DBMLFusion: dual feature supplementary branch mutual learning for the comprehensiveness and saliency of infrared-visible image fusion
摘要
Image fusion using visible and infrared images preserves the advantages of different modalities in fused images, e.g., detailed textures and salient features. Current methods usually cannot guarantee the comprehensiveness and saliency of multi-source image features in fused images due to focusing on extracting features from different modalities separately or jointly and using a single branch to obtain fusion results. To address this problem, a Dual Feature Supplementary Branch Mutual Learning (DBMLFusion) framework is proposed. Specifically, a proposed Cross-Modal Feature Extractor (CMFE) and a novel interactive learning loss are employed to extract features between two modalities and retain more sufficient salient features.
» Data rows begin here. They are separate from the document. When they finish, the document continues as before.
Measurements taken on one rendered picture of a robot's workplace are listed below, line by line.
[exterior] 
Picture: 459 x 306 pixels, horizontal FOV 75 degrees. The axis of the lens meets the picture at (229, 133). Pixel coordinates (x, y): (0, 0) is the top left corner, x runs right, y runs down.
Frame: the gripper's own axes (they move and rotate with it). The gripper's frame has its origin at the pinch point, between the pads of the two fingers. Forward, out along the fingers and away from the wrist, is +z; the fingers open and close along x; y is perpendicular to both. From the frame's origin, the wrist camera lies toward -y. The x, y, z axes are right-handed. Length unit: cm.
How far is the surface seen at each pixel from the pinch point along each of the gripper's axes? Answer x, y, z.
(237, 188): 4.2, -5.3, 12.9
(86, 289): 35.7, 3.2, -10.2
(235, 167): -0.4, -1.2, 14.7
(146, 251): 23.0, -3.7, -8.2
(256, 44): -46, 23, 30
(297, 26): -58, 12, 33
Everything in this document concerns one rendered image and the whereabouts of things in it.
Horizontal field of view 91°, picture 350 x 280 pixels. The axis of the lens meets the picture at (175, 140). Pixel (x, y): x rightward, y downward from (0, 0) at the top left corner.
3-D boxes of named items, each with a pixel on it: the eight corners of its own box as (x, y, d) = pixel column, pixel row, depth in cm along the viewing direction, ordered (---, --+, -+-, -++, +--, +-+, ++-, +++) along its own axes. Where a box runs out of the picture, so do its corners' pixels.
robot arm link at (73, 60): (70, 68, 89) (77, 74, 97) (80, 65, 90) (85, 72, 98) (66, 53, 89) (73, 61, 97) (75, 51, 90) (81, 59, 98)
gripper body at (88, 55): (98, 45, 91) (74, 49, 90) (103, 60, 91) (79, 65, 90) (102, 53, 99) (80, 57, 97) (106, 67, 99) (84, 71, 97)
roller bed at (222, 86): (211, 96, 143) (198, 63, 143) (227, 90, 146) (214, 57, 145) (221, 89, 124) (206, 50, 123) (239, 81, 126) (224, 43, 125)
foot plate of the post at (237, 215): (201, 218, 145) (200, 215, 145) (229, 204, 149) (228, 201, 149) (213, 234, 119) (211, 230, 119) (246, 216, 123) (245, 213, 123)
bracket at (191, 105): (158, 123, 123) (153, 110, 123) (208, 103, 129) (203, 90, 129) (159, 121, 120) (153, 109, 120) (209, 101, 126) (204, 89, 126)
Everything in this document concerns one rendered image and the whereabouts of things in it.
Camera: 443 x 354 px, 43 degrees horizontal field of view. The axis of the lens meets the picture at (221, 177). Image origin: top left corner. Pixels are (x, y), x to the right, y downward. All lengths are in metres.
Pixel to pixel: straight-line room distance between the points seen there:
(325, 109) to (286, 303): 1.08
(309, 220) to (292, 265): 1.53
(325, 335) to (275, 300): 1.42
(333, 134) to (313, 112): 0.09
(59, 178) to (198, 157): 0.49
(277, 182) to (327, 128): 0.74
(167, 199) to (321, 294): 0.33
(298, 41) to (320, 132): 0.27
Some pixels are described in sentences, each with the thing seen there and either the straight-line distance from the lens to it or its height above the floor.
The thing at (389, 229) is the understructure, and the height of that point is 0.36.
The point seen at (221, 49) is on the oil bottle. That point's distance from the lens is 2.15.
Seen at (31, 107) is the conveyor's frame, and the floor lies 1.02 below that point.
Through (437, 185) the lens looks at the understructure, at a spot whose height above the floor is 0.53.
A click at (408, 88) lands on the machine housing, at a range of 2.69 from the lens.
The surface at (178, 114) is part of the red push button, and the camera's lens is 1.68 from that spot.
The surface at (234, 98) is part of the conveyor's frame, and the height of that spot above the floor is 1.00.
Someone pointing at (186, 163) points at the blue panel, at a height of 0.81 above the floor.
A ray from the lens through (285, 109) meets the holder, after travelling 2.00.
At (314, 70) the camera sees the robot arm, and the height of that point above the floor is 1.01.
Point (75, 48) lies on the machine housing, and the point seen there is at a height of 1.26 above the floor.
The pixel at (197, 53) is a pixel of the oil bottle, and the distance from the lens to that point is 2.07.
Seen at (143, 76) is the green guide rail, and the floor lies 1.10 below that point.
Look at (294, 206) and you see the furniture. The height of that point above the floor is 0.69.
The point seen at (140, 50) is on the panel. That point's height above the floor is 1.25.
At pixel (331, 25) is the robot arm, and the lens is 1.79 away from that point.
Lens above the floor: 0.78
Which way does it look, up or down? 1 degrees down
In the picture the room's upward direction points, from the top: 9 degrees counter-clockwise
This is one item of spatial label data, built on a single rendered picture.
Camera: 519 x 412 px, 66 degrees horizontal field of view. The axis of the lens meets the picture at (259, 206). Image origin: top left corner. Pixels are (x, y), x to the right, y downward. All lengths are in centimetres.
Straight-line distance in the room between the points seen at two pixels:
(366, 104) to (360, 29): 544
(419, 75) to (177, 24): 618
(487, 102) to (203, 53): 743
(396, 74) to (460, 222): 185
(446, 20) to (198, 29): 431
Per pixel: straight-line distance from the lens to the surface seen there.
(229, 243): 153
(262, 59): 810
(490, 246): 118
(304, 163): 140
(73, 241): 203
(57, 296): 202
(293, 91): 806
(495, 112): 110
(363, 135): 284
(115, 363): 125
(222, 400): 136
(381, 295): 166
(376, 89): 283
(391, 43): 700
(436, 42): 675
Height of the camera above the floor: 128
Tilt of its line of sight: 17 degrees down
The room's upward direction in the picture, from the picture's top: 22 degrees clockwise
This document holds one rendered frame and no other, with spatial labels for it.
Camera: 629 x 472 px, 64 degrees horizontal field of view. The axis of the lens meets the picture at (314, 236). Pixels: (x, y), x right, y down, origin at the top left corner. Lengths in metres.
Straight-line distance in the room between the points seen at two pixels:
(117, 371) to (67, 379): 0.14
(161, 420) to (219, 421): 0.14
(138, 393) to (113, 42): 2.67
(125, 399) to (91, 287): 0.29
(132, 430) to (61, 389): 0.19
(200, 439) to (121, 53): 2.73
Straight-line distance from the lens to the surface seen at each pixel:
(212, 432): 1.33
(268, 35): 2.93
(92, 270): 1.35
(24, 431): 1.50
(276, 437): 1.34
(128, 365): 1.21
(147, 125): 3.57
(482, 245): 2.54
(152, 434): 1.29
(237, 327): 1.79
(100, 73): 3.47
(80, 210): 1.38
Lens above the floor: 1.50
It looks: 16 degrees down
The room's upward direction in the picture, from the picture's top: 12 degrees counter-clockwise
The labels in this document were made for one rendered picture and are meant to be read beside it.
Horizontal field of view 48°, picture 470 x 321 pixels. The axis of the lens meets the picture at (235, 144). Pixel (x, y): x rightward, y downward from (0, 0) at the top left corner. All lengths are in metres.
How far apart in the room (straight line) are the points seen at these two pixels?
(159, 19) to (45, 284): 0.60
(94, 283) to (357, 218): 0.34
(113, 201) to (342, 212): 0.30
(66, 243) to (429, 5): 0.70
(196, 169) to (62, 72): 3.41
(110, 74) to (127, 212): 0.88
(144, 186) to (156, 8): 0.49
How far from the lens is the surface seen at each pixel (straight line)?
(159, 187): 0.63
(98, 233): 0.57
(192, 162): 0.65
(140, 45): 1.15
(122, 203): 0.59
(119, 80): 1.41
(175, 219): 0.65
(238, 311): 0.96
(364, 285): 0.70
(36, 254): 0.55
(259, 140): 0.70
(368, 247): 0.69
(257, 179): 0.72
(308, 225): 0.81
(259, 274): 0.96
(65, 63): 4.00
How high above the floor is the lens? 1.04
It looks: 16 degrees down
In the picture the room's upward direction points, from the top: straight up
Then, an Infrared Feature Supplementary Fusion Branch (IFSFB) with an Infrared Feature Fusion Module (IFFM) and a Visual Feature Supplementary Fusion Branch (VFSFB) with a Visual Feature Fusion Module (VFFM) that mutually learn two kinds of features to approach each other for systematically preserving comprehensive features. Such schemes can drive the last fusion module to achieve more sufficient fusion using comprehensive features. Extensive experiments demonstrate that the proposed DBMLFusion achieves a 4% improvement over other methods in the Infrared-Visible image Fusion (IVF) task and a 1.2% improvement in downstream visual tasks compared to state-of-the-art methods.